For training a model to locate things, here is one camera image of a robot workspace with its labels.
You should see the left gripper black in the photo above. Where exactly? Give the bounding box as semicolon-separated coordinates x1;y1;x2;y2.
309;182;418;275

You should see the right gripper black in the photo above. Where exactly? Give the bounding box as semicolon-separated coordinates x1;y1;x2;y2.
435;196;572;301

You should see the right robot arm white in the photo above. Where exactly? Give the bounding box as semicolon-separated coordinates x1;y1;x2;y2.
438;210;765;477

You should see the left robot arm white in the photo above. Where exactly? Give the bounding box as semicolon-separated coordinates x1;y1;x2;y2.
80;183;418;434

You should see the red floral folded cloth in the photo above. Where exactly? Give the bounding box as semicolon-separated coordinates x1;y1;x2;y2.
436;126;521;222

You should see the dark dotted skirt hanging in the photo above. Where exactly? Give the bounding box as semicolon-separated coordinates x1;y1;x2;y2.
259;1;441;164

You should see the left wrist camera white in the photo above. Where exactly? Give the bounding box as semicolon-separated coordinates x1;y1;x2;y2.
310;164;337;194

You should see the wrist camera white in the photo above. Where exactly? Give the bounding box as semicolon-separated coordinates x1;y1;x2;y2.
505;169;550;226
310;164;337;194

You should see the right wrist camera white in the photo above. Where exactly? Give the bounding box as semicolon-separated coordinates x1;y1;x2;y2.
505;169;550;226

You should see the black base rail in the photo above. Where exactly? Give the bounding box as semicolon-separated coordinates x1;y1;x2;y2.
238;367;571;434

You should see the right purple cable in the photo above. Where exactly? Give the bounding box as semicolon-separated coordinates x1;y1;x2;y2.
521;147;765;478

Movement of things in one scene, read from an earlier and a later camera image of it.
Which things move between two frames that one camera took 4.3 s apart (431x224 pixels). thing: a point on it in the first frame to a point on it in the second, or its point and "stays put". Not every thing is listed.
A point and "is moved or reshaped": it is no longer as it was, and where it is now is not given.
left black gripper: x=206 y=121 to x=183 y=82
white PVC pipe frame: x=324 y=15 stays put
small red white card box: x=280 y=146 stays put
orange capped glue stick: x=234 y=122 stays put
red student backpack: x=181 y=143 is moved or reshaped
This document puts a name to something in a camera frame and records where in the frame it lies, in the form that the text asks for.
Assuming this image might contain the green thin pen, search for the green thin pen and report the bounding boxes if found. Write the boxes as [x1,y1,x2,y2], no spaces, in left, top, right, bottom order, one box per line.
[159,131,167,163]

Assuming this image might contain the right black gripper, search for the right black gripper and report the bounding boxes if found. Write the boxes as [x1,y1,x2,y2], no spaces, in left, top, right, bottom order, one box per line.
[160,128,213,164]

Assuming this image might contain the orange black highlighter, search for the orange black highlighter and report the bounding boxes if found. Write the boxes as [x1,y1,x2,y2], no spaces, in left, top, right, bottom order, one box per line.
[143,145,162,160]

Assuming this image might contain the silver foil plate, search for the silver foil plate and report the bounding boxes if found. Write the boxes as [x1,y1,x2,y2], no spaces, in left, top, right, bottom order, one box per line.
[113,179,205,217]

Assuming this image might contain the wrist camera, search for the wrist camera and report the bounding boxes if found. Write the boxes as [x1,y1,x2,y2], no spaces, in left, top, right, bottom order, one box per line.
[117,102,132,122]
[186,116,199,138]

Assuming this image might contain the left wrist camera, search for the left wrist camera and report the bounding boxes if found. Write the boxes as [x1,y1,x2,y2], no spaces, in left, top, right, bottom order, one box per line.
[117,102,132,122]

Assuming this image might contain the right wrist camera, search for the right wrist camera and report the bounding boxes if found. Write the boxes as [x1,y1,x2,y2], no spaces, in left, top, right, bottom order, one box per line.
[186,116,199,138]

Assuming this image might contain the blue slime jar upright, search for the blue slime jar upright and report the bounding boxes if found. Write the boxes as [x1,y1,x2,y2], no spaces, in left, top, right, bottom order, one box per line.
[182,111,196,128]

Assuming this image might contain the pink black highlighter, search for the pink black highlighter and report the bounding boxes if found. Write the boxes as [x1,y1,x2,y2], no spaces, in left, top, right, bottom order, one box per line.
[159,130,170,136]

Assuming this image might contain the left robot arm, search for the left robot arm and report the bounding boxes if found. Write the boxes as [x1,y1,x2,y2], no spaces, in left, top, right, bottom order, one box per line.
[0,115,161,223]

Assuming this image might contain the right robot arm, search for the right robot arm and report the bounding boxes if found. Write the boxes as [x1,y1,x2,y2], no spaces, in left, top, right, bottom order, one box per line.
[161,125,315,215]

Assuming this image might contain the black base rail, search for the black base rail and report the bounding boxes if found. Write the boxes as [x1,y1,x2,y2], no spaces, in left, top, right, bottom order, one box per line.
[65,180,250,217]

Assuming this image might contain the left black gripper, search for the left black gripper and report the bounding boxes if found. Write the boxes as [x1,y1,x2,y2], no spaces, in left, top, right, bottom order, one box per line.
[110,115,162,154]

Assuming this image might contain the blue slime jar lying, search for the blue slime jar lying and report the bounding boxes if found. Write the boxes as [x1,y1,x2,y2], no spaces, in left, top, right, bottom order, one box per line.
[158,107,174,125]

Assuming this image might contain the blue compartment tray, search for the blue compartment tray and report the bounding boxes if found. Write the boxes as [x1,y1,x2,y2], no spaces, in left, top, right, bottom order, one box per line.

* **TASK DIRECTIONS**:
Exact reproduction of the whole material is the required answer.

* **EXPECTED ANSWER**:
For training a model to locate things, here is one camera image of a robot workspace with its labels.
You should see the left gripper black in the photo above. Where exactly? Give the bounding box as semicolon-separated coordinates x1;y1;x2;y2.
309;182;418;275

You should see the right gripper black in the photo above. Where exactly? Give the bounding box as semicolon-separated coordinates x1;y1;x2;y2.
435;196;572;301

You should see the right robot arm white in the photo above. Where exactly? Give the bounding box as semicolon-separated coordinates x1;y1;x2;y2.
438;210;765;477

You should see the left robot arm white in the photo above. Where exactly? Give the bounding box as semicolon-separated coordinates x1;y1;x2;y2.
80;183;418;434

You should see the red floral folded cloth in the photo above. Where exactly? Give the bounding box as semicolon-separated coordinates x1;y1;x2;y2.
436;126;521;222

You should see the dark dotted skirt hanging in the photo above. Where exactly? Give the bounding box as semicolon-separated coordinates x1;y1;x2;y2.
259;1;441;164

You should see the left wrist camera white in the photo above. Where exactly? Give the bounding box as semicolon-separated coordinates x1;y1;x2;y2.
310;164;337;194

You should see the wrist camera white in the photo above. Where exactly? Give the bounding box as semicolon-separated coordinates x1;y1;x2;y2.
505;169;550;226
310;164;337;194

You should see the right wrist camera white in the photo above. Where exactly? Give the bounding box as semicolon-separated coordinates x1;y1;x2;y2.
505;169;550;226

You should see the black base rail in the photo above. Where exactly? Give the bounding box as semicolon-separated coordinates x1;y1;x2;y2.
238;367;571;434

You should see the right purple cable in the photo above. Where exactly? Give the bounding box as semicolon-separated coordinates x1;y1;x2;y2.
521;147;765;478

Movement of things in one scene, read from an earlier and a later camera image of it.
Which things move between two frames that one camera took 4.3 s apart (431x224 pixels). thing: a point on it in the first frame to a point on it in the second, or its point and "stays put". Not every thing is listed.
A point and "is moved or reshaped": it is no longer as it was, and where it is now is not given.
left black gripper: x=206 y=121 to x=183 y=82
white PVC pipe frame: x=324 y=15 stays put
small red white card box: x=280 y=146 stays put
orange capped glue stick: x=234 y=122 stays put
red student backpack: x=181 y=143 is moved or reshaped
This document puts a name to something in a camera frame and records where in the frame it lies, in the form that the text asks for.
Assuming this image might contain the green thin pen, search for the green thin pen and report the bounding boxes if found. Write the boxes as [x1,y1,x2,y2], no spaces, in left, top, right, bottom order, one box per line.
[159,131,167,163]

Assuming this image might contain the right black gripper, search for the right black gripper and report the bounding boxes if found. Write the boxes as [x1,y1,x2,y2], no spaces, in left, top, right, bottom order, one box per line.
[160,128,213,164]

Assuming this image might contain the orange black highlighter, search for the orange black highlighter and report the bounding boxes if found. Write the boxes as [x1,y1,x2,y2], no spaces, in left, top, right, bottom order, one box per line.
[143,145,162,160]

Assuming this image might contain the silver foil plate, search for the silver foil plate and report the bounding boxes if found. Write the boxes as [x1,y1,x2,y2], no spaces, in left, top, right, bottom order, one box per line.
[113,179,205,217]

Assuming this image might contain the wrist camera, search for the wrist camera and report the bounding boxes if found. Write the boxes as [x1,y1,x2,y2], no spaces, in left, top, right, bottom order, one box per line.
[117,102,132,122]
[186,116,199,138]

Assuming this image might contain the left wrist camera, search for the left wrist camera and report the bounding boxes if found. Write the boxes as [x1,y1,x2,y2], no spaces, in left, top, right, bottom order, one box per line.
[117,102,132,122]

Assuming this image might contain the right wrist camera, search for the right wrist camera and report the bounding boxes if found. Write the boxes as [x1,y1,x2,y2], no spaces, in left, top, right, bottom order, one box per line.
[186,116,199,138]

Assuming this image might contain the blue slime jar upright, search for the blue slime jar upright and report the bounding boxes if found. Write the boxes as [x1,y1,x2,y2], no spaces, in left, top, right, bottom order, one box per line.
[182,111,196,128]

Assuming this image might contain the pink black highlighter, search for the pink black highlighter and report the bounding boxes if found. Write the boxes as [x1,y1,x2,y2], no spaces, in left, top, right, bottom order, one box per line.
[159,130,170,136]

Assuming this image might contain the left robot arm, search for the left robot arm and report the bounding boxes if found. Write the boxes as [x1,y1,x2,y2], no spaces, in left, top, right, bottom order, one box per line.
[0,115,161,223]

Assuming this image might contain the right robot arm, search for the right robot arm and report the bounding boxes if found. Write the boxes as [x1,y1,x2,y2], no spaces, in left, top, right, bottom order, one box per line.
[161,125,315,215]

Assuming this image might contain the black base rail, search for the black base rail and report the bounding boxes if found. Write the boxes as [x1,y1,x2,y2], no spaces, in left, top, right, bottom order, one box per line.
[65,180,250,217]

Assuming this image might contain the left black gripper, search for the left black gripper and report the bounding boxes if found. Write the boxes as [x1,y1,x2,y2], no spaces, in left, top, right, bottom order, one box per line.
[110,115,162,154]

Assuming this image might contain the blue slime jar lying, search for the blue slime jar lying and report the bounding boxes if found. Write the boxes as [x1,y1,x2,y2], no spaces, in left, top, right, bottom order, one box per line.
[158,107,174,125]

Assuming this image might contain the blue compartment tray, search for the blue compartment tray and report the bounding boxes if found. Write the boxes as [x1,y1,x2,y2], no spaces, in left, top, right, bottom order, one box per line.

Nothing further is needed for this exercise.